About this task: From first line to last, write out the data precisely as shown.

Dataset extract:
======
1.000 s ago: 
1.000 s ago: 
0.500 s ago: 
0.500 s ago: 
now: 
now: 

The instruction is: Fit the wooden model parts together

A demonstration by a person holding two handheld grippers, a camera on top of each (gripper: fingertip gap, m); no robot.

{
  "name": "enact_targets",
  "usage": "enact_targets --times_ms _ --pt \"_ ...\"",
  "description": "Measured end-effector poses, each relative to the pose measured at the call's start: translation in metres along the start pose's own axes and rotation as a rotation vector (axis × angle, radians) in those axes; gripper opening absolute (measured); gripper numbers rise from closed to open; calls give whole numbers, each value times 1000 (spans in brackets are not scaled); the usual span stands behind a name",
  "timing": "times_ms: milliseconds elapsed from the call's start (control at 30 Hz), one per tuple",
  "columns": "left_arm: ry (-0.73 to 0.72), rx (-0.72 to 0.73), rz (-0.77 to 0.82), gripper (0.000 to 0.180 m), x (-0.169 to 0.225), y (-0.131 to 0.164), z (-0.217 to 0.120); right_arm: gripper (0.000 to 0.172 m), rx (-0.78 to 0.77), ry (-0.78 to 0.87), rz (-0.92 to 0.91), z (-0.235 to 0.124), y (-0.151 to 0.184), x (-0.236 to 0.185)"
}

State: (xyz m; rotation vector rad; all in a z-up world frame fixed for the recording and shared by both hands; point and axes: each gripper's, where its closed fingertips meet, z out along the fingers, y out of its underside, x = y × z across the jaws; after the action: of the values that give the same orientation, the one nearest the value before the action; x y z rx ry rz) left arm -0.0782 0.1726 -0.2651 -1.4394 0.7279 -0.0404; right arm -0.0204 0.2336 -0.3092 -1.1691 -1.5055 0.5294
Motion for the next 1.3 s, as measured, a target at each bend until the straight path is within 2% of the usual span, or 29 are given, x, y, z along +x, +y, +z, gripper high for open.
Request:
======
Task answer:
1.000 s ago: 
1.000 s ago: 
0.500 s ago: 
0.500 s ago: 
now: 
now: 

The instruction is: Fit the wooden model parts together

A demonstration by a person holding two handheld grippers, a camera on top of each (gripper: fingertip gap, m); no robot.

{
  "name": "enact_targets",
  "usage": "enact_targets --times_ms _ --pt \"_ ...\"",
  "description": "Measured end-effector poses, each relative to the pose measured at the call's start: translation in metres along the start pose's own axes and rotation as a rotation vector (axis × angle, radians) in those axes; gripper opening absolute (measured); gripper numbers rise from closed to open; calls give whole numbers, each value times 1000 (spans in brackets are not scaled); the usual span stands behind a name",
  "timing": "times_ms: milliseconds elapsed from the call's start (control at 30 Hz), one per tuple",
  "columns": "left_arm: ry (-0.73 to 0.72), rx (-0.72 to 0.73), rz (-0.77 to 0.82), gripper (0.000 to 0.180 m), x (-0.169 to 0.225), y (-0.131 to 0.164), z (-0.217 to 0.120); right_arm: gripper (0.000 to 0.172 m), rx (-0.78 to 0.77), ry (-0.78 to 0.87), rz (-0.92 to 0.91), z (-0.235 to 0.124), y (-0.151 to 0.184), x (-0.236 to 0.185)"
}

State: (xyz m; rotation vector rad; all in a z-up world frame fixed for the recording and shared by both hands; point and axes: each gripper's, where its closed fingertips meet, z out along the fingers, y out of its underside, x = y × z across the jaws; after the action: of the values that give the same orientation, the one nearest the value before the action; x y z rx ry rz) left arm -0.0782 0.1726 -0.2651 -1.4394 0.7279 -0.0404; right arm -0.0204 0.2336 -0.3092 -1.1691 -1.5055 0.5294
Motion for the next 1.3 s, as measured, a target at each bend until the straight path is within 2% of the usual span, or 29 are given, x, y, z along +x, +y, +z, gripper high for open.
Request:

Work on the exercise is now concluded.